On Sunday, Netflix had two nominees, “Mank” and “The Trial of the Chicago 7.” Those films were competing against Zhao’s “Nomadland,” an entry from Searchlight, a division of the Walt Disney Co. The other nominees for best picture were “Sound of Metal,” “Minari,” “Promising Young Woman,” “Judas and the Black Messiah” and “The Father.”
There was nothing usual about the broadcast.
Soderbergh was not your usual Oscar producer, which is why he may have been the perfect choice for this very unusual year. He and his producing partners for the event, Stacey Sher and Jesse Collins, eschewed Zoom and implemented enough protocols to enable a mask-free environment for the nominees.
In the lead-up to Sunday, Soderbergh kept referring to the show as a three-act film. The telecast’s writing staff included “Surviving R. Kelly” filmmaker Dream Hampton and veteran writer-director Richard LaGravenese (“The Fisher King”). Presenters were referred to as “cast members.” They included Zendaya, Brad Pitt and Bong Joon Ho, last year’s winner for best director.
The ceremony has typically included performances of the five tunes nominated for best song. Not this year. Those were moved off the main stage and onto a preshow, which allowed them to be performed in their entirety.
This time, however, the academy decided to hand out two honorary Oscars during the primary show. (Since 2009, honorary statuettes have been awarded during a nontelevised banquet in the fall.) The nonprofit Motion Picture & Television Fund, which underwrites a nursing home and retirement village for aging and ailing “industry” people (actors, executives, choreographers, lighting technicians, camera operators), received one. The organization, founded in 1921 by stars like Mary Pickford and Charlie Chaplin, also provides a wide range of other services to Hollywood seniors.
The second went to Tyler Perry, who the academy cited as a “cultural influence extending far beyond his work as a filmmaker.” Perry, of course, started his entertainment career as a playwright.
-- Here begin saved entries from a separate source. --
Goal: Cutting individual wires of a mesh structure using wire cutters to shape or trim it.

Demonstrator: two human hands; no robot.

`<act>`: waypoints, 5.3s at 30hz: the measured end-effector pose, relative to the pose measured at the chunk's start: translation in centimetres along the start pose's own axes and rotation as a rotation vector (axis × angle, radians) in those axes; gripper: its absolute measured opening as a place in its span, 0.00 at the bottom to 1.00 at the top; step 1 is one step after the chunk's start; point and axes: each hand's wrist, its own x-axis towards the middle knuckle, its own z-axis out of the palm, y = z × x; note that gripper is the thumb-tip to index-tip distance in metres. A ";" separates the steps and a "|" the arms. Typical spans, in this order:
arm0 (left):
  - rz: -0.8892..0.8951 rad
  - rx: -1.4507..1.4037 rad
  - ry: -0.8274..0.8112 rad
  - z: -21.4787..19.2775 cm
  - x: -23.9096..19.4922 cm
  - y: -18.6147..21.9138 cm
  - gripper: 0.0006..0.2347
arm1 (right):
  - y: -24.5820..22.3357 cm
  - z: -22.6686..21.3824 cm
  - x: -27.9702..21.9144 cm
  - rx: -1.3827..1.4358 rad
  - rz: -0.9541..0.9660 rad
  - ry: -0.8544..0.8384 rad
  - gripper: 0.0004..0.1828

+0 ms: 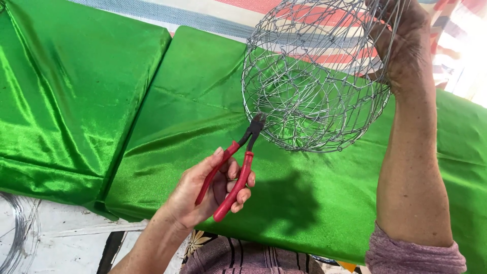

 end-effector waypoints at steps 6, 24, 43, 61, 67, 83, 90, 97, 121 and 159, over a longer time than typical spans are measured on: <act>0.055 0.096 -0.012 0.3 -0.2 0.1 0.19 | -0.7 0.2 -1.4 -0.209 0.020 0.028 0.06; 0.488 0.324 0.406 1.8 -1.4 3.6 0.06 | 0.0 -1.2 -0.5 -0.199 -0.174 -0.216 0.18; 0.865 0.593 0.398 1.4 7.3 4.5 0.08 | -0.4 2.0 -17.6 -0.623 -0.542 0.107 0.33; 0.923 0.570 0.363 -1.2 14.1 5.3 0.09 | -0.3 2.8 -13.1 -0.684 -0.469 0.238 0.25; 0.868 0.551 0.325 -1.6 14.4 5.5 0.09 | 0.1 3.1 -12.0 -0.661 -0.484 0.279 0.22; 0.865 0.711 0.140 3.7 6.8 3.0 0.11 | -2.3 -1.5 -8.4 -0.520 -0.778 0.009 0.22; 0.910 0.692 0.140 2.7 5.2 -1.0 0.10 | -1.6 -2.1 -7.8 -0.421 -0.740 -0.144 0.21; 0.826 0.705 0.209 1.8 4.3 -2.1 0.14 | 0.1 -2.4 -8.1 -0.506 -0.674 -0.203 0.23; 0.003 0.215 0.017 5.0 -5.0 -6.6 0.16 | 0.3 -2.0 -9.0 -0.381 -0.457 -0.168 0.24; 0.039 0.202 -0.009 6.8 -2.4 -6.3 0.15 | 0.9 -2.1 -9.1 -0.371 -0.502 -0.184 0.23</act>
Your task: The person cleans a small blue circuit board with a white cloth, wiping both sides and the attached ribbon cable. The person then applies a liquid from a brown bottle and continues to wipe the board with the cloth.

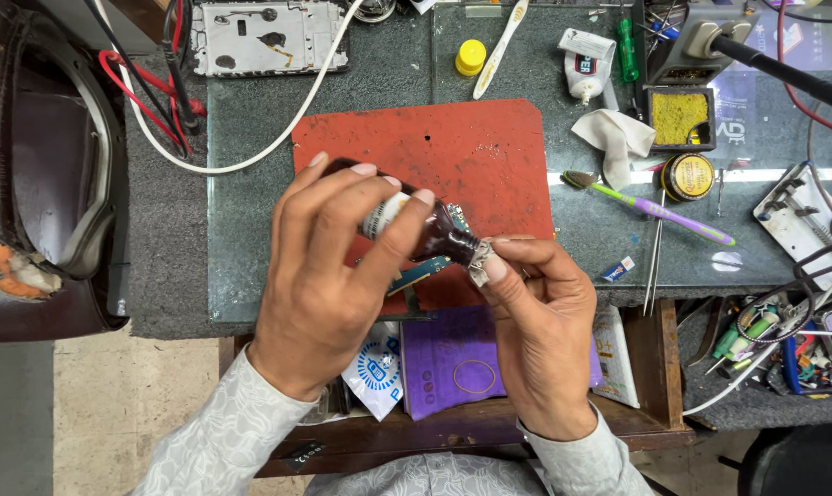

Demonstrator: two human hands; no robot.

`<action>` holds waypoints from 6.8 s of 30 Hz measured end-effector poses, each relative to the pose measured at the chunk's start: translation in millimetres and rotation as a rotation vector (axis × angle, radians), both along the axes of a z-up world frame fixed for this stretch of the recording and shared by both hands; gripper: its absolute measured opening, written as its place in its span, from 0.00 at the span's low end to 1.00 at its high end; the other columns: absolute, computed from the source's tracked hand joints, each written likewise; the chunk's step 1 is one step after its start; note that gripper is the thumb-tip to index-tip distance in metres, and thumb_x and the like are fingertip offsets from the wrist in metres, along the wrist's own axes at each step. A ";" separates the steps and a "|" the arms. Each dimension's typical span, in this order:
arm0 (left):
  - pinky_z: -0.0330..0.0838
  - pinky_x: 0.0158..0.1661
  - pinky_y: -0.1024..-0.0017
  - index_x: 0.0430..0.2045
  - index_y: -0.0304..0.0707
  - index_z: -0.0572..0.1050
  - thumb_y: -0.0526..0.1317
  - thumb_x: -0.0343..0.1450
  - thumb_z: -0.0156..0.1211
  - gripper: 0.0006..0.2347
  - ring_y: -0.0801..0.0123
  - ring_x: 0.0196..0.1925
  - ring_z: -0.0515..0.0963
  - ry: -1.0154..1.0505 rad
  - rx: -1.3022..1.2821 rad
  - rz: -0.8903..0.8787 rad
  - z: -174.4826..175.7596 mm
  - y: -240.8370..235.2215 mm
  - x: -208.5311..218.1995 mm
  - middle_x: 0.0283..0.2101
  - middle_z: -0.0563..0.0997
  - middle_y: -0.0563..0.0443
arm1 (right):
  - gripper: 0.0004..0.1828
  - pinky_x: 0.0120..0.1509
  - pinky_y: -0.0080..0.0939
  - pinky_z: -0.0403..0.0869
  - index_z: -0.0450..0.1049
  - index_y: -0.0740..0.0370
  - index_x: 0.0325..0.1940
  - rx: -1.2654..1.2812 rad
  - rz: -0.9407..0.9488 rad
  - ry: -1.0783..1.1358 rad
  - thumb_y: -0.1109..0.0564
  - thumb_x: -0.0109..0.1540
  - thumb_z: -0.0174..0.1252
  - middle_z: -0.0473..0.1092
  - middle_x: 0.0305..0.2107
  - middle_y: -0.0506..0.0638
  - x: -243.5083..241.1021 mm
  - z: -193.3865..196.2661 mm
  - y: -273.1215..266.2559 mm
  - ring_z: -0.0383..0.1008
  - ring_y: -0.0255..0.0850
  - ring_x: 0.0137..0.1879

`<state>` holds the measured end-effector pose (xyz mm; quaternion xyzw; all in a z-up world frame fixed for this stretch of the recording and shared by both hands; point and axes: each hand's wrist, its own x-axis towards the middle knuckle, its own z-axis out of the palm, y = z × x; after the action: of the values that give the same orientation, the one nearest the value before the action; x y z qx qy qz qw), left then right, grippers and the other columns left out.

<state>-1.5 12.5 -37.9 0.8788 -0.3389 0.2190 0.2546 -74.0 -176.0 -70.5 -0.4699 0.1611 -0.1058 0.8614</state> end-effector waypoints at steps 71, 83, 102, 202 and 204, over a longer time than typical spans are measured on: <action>0.69 0.52 0.63 0.55 0.30 0.73 0.40 0.66 0.70 0.24 0.53 0.55 0.68 0.550 -0.268 0.137 -34.6 21.3 -34.0 0.52 0.69 0.44 | 0.06 0.44 0.44 0.64 0.80 0.62 0.38 -1.755 0.205 -0.155 0.66 0.59 0.69 0.68 0.30 0.51 53.7 25.1 25.0 0.65 0.45 0.39; 0.72 0.53 0.65 0.49 0.35 0.77 0.38 0.63 0.72 0.20 0.56 0.62 0.66 0.616 -0.304 0.239 -34.8 23.4 -40.8 0.54 0.69 0.49 | 0.06 0.39 0.40 0.63 0.82 0.60 0.38 -1.688 0.211 -0.125 0.63 0.59 0.71 0.67 0.26 0.48 42.6 17.5 19.4 0.64 0.41 0.35; 0.72 0.56 0.67 0.49 0.34 0.76 0.39 0.63 0.73 0.21 0.57 0.62 0.66 0.625 -0.310 0.205 -36.5 27.9 -39.8 0.54 0.67 0.48 | 0.06 0.43 0.41 0.64 0.80 0.61 0.39 -1.669 0.148 -0.166 0.65 0.61 0.70 0.71 0.32 0.48 57.7 15.4 25.8 0.65 0.41 0.39; 0.65 0.65 0.57 0.59 0.33 0.65 0.32 0.67 0.63 0.24 0.48 0.67 0.67 0.582 -0.398 0.130 -39.9 44.1 -45.8 0.59 0.69 0.41 | 0.07 0.45 0.42 0.69 0.76 0.62 0.37 -1.557 0.422 -0.263 0.66 0.58 0.67 0.73 0.34 0.48 26.0 24.1 61.0 0.70 0.45 0.41; 0.65 0.65 0.57 0.59 0.33 0.65 0.31 0.67 0.63 0.24 0.48 0.67 0.66 0.586 -0.394 0.122 -40.5 44.0 -45.8 0.59 0.69 0.40 | 0.07 0.45 0.43 0.68 0.77 0.62 0.37 -1.572 0.417 -0.271 0.66 0.58 0.68 0.72 0.34 0.49 28.1 21.6 61.2 0.69 0.46 0.41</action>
<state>-47.3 56.5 -78.4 0.8569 -0.1497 0.0337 0.4922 -45.9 -114.8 -48.9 -0.9392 -0.1559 -0.0816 0.2949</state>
Since ending his popular, “Madea” film series in 2019, Perry has focused on making television shows like “Bruh,” “Sistahs” and “The Oval” for BET. He owns a studio in Atlanta.
The Dolby Theater, which holds more than 3,000 people and has been the home of the Academy Awards since 2001, was not the epicenter of the telecast. This year, with just the nominees and their guests in attendance, an Art Deco, Mission Revival train station in downtown Los Angeles served as the main venue.